Assignment -> Using the entries that follow, write out the line containing "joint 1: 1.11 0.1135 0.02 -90", the line containing "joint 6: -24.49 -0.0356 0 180", and every line between them, exactly and nothing else.

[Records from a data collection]
Segment Open

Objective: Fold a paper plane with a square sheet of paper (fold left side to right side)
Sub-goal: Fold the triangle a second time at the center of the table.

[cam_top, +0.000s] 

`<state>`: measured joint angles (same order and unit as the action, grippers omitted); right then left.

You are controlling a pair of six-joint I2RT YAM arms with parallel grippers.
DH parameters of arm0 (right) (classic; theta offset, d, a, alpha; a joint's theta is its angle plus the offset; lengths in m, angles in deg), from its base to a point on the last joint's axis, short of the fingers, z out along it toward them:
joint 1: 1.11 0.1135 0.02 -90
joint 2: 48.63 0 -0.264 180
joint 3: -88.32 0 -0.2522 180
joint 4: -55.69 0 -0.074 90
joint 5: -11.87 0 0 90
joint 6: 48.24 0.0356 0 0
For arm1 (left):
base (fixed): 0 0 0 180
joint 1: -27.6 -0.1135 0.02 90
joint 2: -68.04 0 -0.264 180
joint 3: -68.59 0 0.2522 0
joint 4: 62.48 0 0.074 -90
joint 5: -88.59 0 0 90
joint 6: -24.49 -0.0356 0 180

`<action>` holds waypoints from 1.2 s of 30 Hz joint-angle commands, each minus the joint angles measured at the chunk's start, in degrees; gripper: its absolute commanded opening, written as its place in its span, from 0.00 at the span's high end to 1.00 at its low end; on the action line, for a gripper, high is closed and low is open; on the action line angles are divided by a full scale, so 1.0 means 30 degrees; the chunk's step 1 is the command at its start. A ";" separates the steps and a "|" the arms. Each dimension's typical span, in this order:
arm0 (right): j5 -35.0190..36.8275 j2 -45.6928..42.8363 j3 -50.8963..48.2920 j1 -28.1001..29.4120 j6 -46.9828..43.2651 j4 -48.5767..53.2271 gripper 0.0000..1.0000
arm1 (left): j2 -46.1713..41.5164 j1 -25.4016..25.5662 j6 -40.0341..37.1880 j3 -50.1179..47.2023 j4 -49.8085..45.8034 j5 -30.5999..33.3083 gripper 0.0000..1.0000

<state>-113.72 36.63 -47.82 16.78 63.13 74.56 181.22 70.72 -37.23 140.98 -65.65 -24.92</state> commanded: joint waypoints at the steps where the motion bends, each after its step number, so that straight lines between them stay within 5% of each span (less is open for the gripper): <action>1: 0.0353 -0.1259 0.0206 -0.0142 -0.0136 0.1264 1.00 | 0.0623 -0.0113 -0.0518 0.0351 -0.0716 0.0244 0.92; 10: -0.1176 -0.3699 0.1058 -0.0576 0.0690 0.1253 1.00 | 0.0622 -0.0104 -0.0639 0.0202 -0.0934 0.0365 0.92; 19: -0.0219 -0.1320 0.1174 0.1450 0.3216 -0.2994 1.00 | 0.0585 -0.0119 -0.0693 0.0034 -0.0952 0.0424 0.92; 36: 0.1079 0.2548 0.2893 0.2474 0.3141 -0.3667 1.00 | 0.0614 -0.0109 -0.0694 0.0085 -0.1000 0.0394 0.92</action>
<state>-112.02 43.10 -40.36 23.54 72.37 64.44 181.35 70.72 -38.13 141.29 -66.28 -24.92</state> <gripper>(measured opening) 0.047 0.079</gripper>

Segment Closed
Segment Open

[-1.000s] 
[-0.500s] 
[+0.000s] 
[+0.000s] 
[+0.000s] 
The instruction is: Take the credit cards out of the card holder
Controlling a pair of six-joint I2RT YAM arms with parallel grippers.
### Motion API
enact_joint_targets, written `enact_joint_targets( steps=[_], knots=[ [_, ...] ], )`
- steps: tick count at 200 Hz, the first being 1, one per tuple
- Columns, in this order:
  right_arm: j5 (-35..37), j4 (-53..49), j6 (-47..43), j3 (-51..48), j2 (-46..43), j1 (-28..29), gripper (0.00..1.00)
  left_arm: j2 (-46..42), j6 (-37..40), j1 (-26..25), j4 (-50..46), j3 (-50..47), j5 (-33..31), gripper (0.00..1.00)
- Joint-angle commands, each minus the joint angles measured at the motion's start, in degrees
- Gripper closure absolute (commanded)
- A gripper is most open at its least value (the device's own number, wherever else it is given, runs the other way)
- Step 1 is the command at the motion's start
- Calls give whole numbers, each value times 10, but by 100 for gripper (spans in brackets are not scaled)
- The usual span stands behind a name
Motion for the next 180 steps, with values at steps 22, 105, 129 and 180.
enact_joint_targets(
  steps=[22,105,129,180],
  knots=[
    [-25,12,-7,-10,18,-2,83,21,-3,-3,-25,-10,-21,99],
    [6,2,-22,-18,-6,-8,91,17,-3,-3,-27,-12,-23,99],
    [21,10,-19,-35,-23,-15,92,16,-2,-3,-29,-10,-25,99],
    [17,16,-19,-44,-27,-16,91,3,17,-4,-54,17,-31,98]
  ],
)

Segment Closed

Answer for the task ->
joint 1: 1.11 0.1135 0.02 -90
joint 2: 48.63 0 -0.264 180
joint 3: -88.32 0 -0.2522 180
joint 4: -55.69 0 -0.074 90
joint 5: -11.87 0 0 90
joint 6: 48.24 0.0356 0 0
For arm1 (left):
base (fixed): 0 0 0 180
joint 1: -27.6 -0.1135 0.02 90
joint 2: -68.04 0 -0.264 180
joint 3: -68.59 0 0.2522 0
joint 4: 62.48 0 0.074 -90
joint 5: -88.59 0 0 90
joint 6: -24.49 -0.0356 0 180

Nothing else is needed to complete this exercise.